### Task
Only lines holding "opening" are wanted; copy each of them from the records below.
──────────
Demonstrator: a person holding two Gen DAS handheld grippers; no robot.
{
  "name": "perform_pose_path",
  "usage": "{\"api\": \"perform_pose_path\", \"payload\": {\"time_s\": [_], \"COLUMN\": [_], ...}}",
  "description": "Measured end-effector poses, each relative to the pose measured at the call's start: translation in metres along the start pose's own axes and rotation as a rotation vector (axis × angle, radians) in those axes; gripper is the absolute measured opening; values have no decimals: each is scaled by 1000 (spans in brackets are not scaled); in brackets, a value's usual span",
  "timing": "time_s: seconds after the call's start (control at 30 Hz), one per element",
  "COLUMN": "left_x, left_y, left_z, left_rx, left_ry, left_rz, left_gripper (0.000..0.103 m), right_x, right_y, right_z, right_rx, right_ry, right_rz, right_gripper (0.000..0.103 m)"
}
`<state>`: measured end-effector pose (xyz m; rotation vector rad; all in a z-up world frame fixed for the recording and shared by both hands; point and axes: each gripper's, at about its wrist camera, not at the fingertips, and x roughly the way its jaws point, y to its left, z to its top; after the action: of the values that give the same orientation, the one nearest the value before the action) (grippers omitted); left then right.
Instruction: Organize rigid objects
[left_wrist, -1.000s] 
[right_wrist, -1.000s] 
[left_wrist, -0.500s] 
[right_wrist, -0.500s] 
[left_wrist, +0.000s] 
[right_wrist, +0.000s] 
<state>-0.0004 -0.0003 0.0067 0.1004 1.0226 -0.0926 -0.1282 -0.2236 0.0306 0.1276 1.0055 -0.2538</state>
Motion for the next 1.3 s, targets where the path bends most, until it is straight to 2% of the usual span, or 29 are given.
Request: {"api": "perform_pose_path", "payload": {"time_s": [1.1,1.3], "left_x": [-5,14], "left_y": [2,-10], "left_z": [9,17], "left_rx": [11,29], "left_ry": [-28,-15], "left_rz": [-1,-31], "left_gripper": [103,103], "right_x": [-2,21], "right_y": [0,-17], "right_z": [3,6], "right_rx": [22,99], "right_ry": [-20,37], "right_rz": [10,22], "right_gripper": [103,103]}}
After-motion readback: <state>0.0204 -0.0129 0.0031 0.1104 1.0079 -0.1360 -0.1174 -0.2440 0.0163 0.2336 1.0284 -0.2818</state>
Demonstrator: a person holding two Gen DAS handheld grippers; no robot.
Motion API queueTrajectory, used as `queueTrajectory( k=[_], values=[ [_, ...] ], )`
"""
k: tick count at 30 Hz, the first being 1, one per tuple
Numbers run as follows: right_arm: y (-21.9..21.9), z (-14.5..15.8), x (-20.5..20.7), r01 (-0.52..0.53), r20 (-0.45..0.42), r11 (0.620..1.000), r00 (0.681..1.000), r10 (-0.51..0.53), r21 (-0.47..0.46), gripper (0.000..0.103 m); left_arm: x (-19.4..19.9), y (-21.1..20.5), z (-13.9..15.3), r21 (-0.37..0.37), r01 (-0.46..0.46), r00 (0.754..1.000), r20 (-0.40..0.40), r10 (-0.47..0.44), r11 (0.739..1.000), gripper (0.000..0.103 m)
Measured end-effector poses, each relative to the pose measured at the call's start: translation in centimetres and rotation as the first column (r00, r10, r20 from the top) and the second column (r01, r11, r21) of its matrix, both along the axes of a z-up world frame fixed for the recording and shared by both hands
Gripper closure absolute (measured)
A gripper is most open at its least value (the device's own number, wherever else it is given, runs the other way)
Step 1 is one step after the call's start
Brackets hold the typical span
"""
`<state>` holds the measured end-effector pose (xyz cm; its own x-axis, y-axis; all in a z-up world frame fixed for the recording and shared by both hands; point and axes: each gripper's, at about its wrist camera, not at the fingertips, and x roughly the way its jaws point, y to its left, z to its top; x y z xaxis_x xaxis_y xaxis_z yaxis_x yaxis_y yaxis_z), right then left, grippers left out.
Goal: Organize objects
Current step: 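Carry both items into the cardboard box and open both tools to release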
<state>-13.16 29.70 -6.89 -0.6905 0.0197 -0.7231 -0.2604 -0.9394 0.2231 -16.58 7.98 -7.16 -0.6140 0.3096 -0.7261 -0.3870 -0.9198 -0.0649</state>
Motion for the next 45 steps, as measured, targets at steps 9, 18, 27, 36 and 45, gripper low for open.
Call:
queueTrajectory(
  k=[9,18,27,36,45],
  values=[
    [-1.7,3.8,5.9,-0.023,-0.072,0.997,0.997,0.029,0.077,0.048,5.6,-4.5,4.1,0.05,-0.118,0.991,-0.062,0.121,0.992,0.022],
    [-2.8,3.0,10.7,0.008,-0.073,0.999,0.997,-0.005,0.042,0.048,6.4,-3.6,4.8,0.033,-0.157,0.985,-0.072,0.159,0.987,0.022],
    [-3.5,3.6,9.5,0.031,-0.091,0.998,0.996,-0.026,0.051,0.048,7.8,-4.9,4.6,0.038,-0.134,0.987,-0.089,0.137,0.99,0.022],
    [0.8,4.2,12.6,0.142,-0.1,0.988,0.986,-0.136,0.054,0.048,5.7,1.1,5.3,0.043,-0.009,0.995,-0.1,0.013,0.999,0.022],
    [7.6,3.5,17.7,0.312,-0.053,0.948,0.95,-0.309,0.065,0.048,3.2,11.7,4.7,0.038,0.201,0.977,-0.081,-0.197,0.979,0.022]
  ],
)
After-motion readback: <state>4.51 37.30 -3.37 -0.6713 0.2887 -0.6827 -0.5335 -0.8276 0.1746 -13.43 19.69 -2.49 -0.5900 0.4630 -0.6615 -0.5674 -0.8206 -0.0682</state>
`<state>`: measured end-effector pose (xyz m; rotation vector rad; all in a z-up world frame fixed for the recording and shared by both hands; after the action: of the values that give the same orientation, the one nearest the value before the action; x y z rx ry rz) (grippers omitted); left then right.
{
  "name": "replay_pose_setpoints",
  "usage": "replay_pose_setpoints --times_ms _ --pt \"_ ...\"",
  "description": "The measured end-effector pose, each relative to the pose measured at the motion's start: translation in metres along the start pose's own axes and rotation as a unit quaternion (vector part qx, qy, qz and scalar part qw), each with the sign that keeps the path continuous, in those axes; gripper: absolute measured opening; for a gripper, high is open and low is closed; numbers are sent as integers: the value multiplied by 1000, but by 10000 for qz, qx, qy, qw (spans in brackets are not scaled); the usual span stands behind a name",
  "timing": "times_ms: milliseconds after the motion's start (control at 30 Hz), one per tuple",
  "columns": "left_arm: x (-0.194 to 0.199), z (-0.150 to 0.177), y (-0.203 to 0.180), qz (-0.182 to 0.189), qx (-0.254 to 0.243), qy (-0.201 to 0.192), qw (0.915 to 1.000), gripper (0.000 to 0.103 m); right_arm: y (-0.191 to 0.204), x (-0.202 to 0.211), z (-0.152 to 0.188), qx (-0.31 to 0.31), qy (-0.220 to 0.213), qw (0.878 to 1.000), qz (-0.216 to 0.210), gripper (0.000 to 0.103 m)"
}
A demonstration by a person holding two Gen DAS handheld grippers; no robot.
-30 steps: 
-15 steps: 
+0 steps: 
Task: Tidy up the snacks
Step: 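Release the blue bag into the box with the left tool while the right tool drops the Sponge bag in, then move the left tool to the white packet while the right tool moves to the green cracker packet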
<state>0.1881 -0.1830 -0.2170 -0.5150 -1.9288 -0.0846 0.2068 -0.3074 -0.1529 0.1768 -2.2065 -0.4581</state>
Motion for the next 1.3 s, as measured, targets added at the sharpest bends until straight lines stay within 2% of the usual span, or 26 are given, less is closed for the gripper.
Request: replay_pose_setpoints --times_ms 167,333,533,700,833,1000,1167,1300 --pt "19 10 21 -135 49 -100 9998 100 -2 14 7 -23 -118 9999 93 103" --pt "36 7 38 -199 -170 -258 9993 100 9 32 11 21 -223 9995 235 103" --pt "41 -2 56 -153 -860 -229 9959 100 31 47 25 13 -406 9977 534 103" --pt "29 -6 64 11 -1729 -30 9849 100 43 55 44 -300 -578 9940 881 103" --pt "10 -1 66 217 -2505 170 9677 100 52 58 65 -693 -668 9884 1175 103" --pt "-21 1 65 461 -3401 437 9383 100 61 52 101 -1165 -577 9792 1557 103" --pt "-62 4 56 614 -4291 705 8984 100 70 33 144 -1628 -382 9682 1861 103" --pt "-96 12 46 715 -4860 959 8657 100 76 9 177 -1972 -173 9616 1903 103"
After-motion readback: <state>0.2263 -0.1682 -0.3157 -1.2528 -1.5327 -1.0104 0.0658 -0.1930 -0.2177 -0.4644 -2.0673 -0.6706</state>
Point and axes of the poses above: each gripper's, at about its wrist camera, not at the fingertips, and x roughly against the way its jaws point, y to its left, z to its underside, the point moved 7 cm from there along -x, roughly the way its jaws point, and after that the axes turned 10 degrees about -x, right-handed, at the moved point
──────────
### Solution to this exercise
  "description": "Measured end-effector poses, each relative to the pose measured at the call's start: translation in metres along the start pose's own axes and rotation as a rotation vector (axis × angle, radians) in those axes; gripper is the absolute measured opening; values have no decimals: each is scaled by 1000 (spans in brackets are not scaled); in brackets, a value's usual span",
  "description": "The measured end-effector pose, each relative to the pose measured at the motion's start: translation in metres along the start pose's own axes and rotation as a unit quaternion (vector part qx, qy, qz and scalar part qw), each with the sign that keeps the path continuous, in those axes; gripper: absolute measured opening; for a gripper, high is open and low is closed; numbers are sent as integers: the value multiplied by 1000, but by 10000 for qz, qx, qy, qw (spans in brackets are not scaled); the usual span stands behind a name",

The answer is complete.